Give back exactly the lines of the entries below from the line with "joint 3: xyz -0.0855" to the line with "joint 5: xyz 0.0632", inclusive, and only those.

### Recorded information
BEGIN

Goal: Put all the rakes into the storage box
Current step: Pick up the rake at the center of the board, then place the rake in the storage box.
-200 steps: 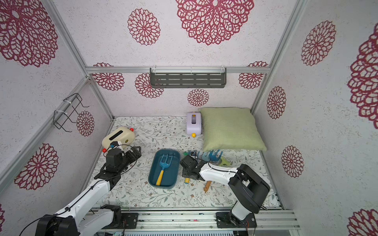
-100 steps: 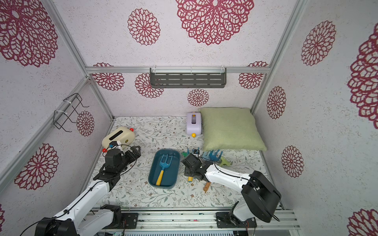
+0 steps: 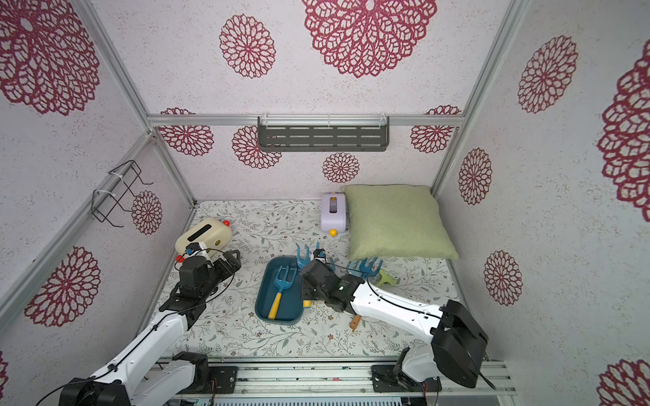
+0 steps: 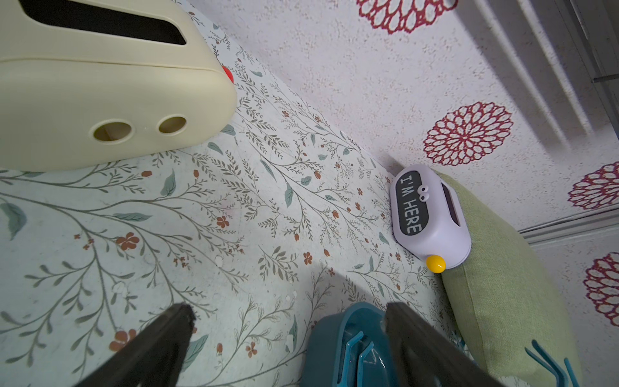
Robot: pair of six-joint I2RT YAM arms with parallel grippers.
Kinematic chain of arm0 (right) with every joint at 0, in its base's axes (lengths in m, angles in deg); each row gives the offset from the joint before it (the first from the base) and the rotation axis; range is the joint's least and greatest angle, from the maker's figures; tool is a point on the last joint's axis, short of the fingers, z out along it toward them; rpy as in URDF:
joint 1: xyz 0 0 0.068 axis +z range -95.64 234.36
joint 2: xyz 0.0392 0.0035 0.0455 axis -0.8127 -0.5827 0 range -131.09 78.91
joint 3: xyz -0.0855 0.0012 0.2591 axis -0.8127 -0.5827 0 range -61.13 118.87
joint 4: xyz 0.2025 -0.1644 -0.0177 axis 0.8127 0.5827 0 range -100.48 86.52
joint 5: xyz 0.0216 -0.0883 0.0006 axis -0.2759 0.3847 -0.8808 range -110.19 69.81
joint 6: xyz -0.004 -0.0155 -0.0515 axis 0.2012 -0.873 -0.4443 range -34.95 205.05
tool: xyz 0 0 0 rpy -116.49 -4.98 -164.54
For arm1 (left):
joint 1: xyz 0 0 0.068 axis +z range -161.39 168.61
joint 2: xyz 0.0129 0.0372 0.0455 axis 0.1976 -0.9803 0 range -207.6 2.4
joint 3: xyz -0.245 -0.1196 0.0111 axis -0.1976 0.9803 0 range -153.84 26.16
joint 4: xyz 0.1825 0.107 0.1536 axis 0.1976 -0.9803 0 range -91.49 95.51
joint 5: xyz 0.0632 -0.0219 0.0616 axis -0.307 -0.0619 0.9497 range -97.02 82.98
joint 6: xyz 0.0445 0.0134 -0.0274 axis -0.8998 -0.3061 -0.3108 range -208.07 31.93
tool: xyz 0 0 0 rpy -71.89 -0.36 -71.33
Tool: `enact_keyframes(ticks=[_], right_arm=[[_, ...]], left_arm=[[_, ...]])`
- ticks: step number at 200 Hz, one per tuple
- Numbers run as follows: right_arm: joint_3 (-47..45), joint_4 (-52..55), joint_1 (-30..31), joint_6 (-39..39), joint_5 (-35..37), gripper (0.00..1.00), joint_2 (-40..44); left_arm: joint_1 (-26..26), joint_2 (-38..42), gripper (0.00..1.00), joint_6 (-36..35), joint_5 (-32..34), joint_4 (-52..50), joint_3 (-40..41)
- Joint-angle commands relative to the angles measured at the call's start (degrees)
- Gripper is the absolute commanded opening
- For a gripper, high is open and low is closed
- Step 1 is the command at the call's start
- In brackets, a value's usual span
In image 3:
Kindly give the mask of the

END

### Response area
joint 3: xyz -0.0855 0.0012 0.2591 axis -0.8127 -0.5827 0 range -61.13 118.87
joint 4: xyz 0.2025 -0.1644 -0.0177 axis 0.8127 0.5827 0 range -100.48 86.52
joint 5: xyz 0.0216 -0.0883 0.0006 axis -0.2759 0.3847 -0.8808 range -110.19 69.81
joint 6: xyz -0.004 -0.0155 -0.0515 axis 0.2012 -0.873 -0.4443 range -34.95 205.05
tool: xyz 0 0 0 rpy -116.49 -4.98 -164.54
For arm1 (left):
joint 1: xyz 0 0 0.068 axis +z range -161.39 168.61
joint 2: xyz 0.0129 0.0372 0.0455 axis 0.1976 -0.9803 0 range -207.6 2.4
joint 3: xyz -0.245 -0.1196 0.0111 axis -0.1976 0.9803 0 range -153.84 26.16
joint 4: xyz 0.1825 0.107 0.1536 axis 0.1976 -0.9803 0 range -91.49 95.51
joint 5: xyz 0.0632 -0.0219 0.0616 axis -0.307 -0.0619 0.9497 range -97.02 82.98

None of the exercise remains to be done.